Expected behaviour: We should be able to run benchmark_inference with Symbolic values without triggering the recompilation.
Patch to pass symbolic values as jit option
diff --git a/thunder/benchmarks/benchmark_inference.py b/thunder/benchmarks/benchmark_inference.py
index ec4cab56..36e0d311 100644
--- a/thunder/benchmarks/benchmark_inference.py
+++ b/thunder/benchmarks/benchmark_inference.py
@@ -154,7 +154,7 @@ class InferenceBenchmarkConfig:
mode: str
disable_moe_replacement: bool
profile: bool
-
+ cache: str | None
@dataclass
class InferenceMetrics:
@@ -287,6 +287,8 @@ class InferenceBenchmark:
self._mask_transform = SDPAMaskTransform()
res["transforms"] = [self._mask_transform]
res["executors"] = [self._mask_transform.get_executor(), *thunder.get_default_executors()]
+ if self.config.cache:
+ res["cache"] = self.config.cache
return res
def _compile_model(self, model):
@@ -677,6 +679,7 @@ Examples:
parser.add_argument("--save-results", action="store_true", help="Save results to JSON file")
parser.add_argument("--output-dir", type=str, default="./results", help="Directory to save results")
+ parser.add_argument("--cache", type=str, default=None, help="Cache option: no caching, same input, constant values,
symbolic values")
args = parser.parse_args()
return args
@@ -710,6 +713,7 @@ def main():
enable_nv_linear=args.enable_nv_linear,
disable_moe_replacement=args.disable_moe_replacement,
profile=args.profile,
+ cache=args.cache,
)
benchmark = InferenceBenchmark(config)Currently, running symbolic values (python thunder/benchmarks/benchmark_inference.py --input-length 32 --output-length 3 --mode thunder --num-iterations 10 --cache "symbolic values") fails with
File "/opt/pytorch/lightning-thunder/thunder/executors/nvfuserex_impl.py", line 352, in translate_bound_symbol
nvresults = translator(*bsym.args, **bsym.kwargs, fd=fd, lc_to_nv_map=lc_to_nv_map)
^^^^^^^^^^^^^^^^^^^^^^^^^^^^^^^^^^^^^^^^^^^^^^^^^^^^^^^^^^^^^^^^^^^^^^^
File "/opt/pytorch/lightning-thunder/thunder/executors/nvfuserex_impl.py", line 1046, in full
return fd.ops.full(shape, nv_fill_value, nvdtype)
^^^^^^^^^^^^^^^^^^^^^^^^^^^^^^^^^^^^^^^^^^
0%| | 0/10 [00:10<?, ?it/s]
Exception occurred: RuntimeError: Expected false . Unsupported iterable object type for define_vector!

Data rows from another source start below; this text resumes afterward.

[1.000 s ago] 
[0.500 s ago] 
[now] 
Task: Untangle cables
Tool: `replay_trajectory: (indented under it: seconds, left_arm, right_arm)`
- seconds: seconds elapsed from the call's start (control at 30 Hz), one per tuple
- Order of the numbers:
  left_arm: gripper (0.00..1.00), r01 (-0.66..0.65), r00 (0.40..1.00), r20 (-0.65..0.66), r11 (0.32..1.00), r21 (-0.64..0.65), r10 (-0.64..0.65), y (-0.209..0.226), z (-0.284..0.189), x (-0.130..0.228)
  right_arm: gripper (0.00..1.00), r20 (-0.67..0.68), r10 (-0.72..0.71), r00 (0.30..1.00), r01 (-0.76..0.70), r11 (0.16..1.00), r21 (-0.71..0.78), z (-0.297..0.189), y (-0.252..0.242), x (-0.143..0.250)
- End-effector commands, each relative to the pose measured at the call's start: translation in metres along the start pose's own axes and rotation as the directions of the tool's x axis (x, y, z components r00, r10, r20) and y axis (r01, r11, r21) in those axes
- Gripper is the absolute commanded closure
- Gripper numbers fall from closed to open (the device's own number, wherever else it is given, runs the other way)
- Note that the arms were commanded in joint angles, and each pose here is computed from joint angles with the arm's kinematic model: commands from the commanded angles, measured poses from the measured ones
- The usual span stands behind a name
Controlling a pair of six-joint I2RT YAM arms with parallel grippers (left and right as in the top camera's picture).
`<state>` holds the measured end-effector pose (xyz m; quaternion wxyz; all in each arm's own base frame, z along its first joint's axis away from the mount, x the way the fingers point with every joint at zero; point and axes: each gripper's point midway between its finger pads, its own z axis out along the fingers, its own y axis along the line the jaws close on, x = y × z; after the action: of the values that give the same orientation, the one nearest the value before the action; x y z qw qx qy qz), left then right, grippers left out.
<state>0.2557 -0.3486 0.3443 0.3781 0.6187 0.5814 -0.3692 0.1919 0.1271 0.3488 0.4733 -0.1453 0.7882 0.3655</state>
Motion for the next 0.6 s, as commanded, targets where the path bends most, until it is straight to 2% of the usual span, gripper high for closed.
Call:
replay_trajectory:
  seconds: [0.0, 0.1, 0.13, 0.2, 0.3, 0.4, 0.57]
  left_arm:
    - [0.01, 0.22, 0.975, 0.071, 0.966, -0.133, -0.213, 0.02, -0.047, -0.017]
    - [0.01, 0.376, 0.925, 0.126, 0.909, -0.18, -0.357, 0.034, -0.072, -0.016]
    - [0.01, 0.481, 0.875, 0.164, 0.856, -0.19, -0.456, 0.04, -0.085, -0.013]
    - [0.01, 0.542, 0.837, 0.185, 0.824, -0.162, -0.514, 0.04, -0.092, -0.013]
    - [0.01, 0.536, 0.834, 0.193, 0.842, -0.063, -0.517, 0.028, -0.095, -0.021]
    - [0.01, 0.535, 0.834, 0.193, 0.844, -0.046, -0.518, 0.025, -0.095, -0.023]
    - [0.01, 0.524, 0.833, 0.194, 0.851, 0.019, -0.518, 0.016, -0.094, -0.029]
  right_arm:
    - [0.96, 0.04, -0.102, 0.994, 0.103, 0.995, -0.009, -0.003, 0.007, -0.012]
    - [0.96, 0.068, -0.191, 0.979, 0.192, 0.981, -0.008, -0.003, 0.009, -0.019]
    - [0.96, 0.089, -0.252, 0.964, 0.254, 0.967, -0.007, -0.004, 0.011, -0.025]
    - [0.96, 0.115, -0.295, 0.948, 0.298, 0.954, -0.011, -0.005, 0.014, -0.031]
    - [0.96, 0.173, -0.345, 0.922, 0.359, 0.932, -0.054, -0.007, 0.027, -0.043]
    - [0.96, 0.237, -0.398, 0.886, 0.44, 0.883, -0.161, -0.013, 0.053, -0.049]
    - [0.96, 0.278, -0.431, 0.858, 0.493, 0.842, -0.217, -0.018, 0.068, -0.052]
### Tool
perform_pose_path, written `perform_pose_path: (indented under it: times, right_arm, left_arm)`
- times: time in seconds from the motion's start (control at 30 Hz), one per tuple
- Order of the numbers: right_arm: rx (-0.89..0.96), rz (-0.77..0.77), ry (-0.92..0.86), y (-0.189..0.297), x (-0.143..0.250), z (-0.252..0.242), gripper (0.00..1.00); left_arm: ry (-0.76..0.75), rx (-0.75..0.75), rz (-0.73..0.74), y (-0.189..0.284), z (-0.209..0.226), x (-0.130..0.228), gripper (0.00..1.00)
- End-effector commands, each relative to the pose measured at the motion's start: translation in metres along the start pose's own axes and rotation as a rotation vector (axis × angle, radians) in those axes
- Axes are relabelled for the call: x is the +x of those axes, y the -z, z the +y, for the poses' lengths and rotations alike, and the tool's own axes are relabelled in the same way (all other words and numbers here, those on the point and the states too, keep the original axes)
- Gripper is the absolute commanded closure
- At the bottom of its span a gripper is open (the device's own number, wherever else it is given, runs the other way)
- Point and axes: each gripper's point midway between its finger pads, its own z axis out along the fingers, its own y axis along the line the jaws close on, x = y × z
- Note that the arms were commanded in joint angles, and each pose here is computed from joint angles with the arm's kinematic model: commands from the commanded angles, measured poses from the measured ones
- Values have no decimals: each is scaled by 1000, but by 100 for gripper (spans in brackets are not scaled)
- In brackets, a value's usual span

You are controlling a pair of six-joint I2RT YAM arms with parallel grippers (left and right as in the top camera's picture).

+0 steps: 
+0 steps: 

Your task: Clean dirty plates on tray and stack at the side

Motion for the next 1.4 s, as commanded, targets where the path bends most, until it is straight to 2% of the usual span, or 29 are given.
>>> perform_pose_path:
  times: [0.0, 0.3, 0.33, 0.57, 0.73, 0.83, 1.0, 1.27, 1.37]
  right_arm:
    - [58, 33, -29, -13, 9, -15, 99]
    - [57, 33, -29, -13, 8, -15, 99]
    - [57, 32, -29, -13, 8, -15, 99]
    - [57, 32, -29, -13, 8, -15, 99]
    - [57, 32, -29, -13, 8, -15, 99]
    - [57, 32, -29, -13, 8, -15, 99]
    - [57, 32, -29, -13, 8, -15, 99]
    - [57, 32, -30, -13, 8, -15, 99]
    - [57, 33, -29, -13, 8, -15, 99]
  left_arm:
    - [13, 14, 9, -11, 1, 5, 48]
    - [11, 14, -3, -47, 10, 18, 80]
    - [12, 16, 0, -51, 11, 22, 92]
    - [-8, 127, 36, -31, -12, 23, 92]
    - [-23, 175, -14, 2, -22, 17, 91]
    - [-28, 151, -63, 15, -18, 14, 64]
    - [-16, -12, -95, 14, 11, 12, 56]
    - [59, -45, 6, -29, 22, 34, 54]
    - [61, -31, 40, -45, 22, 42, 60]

Index:0
Exception raised from define_vector_fn at /opt/pytorch/nvfuser/python/python_direct/ops.cpp:2391 (most recent call first):
frame #0: nvfuser::nvfCheckFail(char const*, char const*, long, std::__cxx11::basic_string<char, std::char_traits<char>, std::allocator<char> > const&) + 0xfb (0x766f82e110dd in /opt/pytorch/nvfuser/python/nvfuser_direct/../build/libnvfuser_codegen.so)
frame #1: <unknown function> + 0xee003 (0x766f85a97003 in /opt/pytorch/nvfuser/python/nvfuser_direct/_C_DIRECT.cpython-312-x86_64-linux-gnu.so)
cc: @beverlylytle
cc @lantiga